Monday, May 16, 2011

And two others...


1990 Maison Leroy Maranges
Cork 100% soaked through, even wine under the capsule.
C- Cloudy violet, starting to brown at edges.
A- Tart cherries, acid, earth, caramel, truffles.
F- Light, aromas come through. Lingering woodsy flavor, cocoa powder.
Overall- Good pinot, probably about time to drink up. 89.
2008 Orin Swift "The Prisioner"- Napa Valley red wine(majority Zinfandel), 15.2% abv.
C- Dark violet/garnet. Clear but very concentrated color, making it hard to see through.
A- Alcohol, Dark/red fruit. Touch of oak, woodsy aroma.
F- Woodsy, dark fruit, jammy. Balanced, full bodied with medium finish. Drank this over a few days and from day two on it had a really interesting anise/Szechuan peppercorn thing going on.
Overall- Very good, in a similar league and price point to some Turley and Ridge zins. 92.
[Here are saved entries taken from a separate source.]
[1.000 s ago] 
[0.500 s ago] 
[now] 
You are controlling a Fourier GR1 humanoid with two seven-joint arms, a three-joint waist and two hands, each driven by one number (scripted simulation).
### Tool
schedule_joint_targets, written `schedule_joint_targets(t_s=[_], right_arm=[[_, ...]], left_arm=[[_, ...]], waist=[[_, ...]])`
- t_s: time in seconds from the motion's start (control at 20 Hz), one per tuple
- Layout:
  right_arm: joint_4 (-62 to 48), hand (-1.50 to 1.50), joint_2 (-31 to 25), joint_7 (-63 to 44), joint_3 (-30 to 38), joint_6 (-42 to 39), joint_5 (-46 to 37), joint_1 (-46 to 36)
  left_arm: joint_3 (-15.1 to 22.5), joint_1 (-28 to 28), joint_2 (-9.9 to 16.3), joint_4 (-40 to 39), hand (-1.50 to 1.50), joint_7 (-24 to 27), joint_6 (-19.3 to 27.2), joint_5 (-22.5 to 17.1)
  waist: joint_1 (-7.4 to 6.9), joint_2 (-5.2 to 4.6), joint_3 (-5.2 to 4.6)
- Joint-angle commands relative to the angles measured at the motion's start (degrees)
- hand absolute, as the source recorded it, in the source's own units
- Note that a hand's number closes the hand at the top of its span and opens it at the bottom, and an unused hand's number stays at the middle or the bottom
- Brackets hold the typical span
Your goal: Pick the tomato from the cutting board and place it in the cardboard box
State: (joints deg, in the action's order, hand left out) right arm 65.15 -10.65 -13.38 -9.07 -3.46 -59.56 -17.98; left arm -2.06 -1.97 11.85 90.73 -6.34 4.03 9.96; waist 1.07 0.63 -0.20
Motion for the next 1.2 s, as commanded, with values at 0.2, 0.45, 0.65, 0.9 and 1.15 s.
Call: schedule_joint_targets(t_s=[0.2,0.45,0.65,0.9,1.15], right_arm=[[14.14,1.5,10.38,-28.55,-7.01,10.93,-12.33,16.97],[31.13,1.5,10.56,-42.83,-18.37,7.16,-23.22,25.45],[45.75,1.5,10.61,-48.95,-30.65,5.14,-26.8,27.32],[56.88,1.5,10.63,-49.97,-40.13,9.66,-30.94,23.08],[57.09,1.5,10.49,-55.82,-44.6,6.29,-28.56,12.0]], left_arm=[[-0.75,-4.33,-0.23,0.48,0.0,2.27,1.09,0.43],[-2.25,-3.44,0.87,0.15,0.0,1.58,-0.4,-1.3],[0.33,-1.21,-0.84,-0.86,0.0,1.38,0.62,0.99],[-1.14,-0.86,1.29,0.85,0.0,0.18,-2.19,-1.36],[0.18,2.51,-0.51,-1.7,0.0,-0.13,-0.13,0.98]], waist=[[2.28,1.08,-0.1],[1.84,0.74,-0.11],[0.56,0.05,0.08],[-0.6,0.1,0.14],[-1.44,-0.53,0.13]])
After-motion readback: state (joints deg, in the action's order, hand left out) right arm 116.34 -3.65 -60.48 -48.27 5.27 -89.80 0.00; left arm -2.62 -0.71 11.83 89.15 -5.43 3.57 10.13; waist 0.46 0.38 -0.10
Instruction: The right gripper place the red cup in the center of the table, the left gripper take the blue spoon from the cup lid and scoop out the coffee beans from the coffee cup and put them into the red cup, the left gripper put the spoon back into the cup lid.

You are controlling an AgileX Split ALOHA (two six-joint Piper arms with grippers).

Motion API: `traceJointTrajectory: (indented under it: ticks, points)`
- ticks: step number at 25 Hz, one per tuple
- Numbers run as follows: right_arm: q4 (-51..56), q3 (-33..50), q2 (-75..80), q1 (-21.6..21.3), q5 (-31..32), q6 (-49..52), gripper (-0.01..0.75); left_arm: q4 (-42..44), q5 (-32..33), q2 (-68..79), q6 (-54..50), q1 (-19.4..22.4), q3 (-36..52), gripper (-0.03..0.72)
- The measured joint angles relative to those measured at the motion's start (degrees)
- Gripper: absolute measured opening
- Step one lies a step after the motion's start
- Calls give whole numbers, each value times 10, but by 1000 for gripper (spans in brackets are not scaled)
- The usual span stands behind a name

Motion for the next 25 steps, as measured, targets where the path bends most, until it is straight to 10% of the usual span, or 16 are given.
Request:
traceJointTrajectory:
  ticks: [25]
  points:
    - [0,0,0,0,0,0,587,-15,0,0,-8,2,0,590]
German Riesling tasting and comparison.


I recently wanted to do a tasting of three Rieslings from different regions of Germany. Even before my wine bug was itched somewhat recently, Riesling was probably a varietal that I would buy more over others. Why? Well, I think the simple answer is that I like sweets and liked the apparent 'lightness' of the grape. But now that I am paying alot more attention to what things actually taste like, I have learned to appreciate Rieslings in a much different way.
Germany is very far north, in fact one of the northern most wine producing regions in the world. This will often create problems with growing grapes, mainly them getting enough light and warmer weather to fully ripen. The cold conditions also create alot of acid in the grapes. These are wines that will really wake your palate up. But think about how they would taste if there wasn't that residual sweetness to balance the wine. Maybe acidic to the point of being undrinkable.
So while a good German Riesling will often have some sweetness to it (unless you see the word 'trocken'-dry on the label), the sweetness actually serves to create a balanced wine in the end. The combination of acid and sugar (both act as preservatives) means that German Rieslings can be some of the longest lived white wines in the world. Spatlese level and above in particular can show well after 10-20 years or more.
I am finding that German wines are also a very good deal. While there aren't crus in German as in France, you can buy what are considered by many to be 'grand cru' level wines starting at around 20 dollars.
To keep it simple and less expensive, I opted to try QbA level wines. This is a lower designation, though the grapes still have to come from a the area noted on the bottle, as well as be at least 85% of the grape noted on the bottle to be labelled such. Chaptalization, or the addition of sugar during fermentation to increase alcoholic content is allowed, as is the addition of sussreserve, unfermented grape juice of the same varietal and region added after fermentation to give wines that hint of sweetness. I realize that I should try this with wines all produced in the same year, but this is what I had to work with.
2006 Batterieburg "Detonation" Riesling- Rheinhessen, 11% abv.
C- a little gas in the wine. Light straw/green color.
A- Petrol/gas. Melon- honeydew, cantaloupe.
F- A little hot. Honeysuckle, fruit- peach and melon. Short finish, light mouthfeel, white flowers, minerality.
Overall- Ok, a little off balance. Could use more acidity. 82
2009 Schloss Vollrads Riesling- Rhinegau, 10% abv
C- again a little gas, larger bubbles forming in glass. Pale yellow green.
A- Lighter, peach, mineral, touch of melon.
F- Spritzy, light peach. Flowers, apple, short finish, coins.
Overall- Better than the last. Good value. 86.
2008 St. Urbans-Hof Riesling- Mosel, 9.5% abv.
C- Small bubbles, straw/green. Most concentrated color of the three.
A- Smells more there than the others. Light petrol, peach, minerals.
F- More acidity, but still in balance. Flowers, medium finish. Apricot, peach, mineral. Wet stone. Best of the 3
Overall- The most complex of the three, and still in the same price range. Great deal. 90.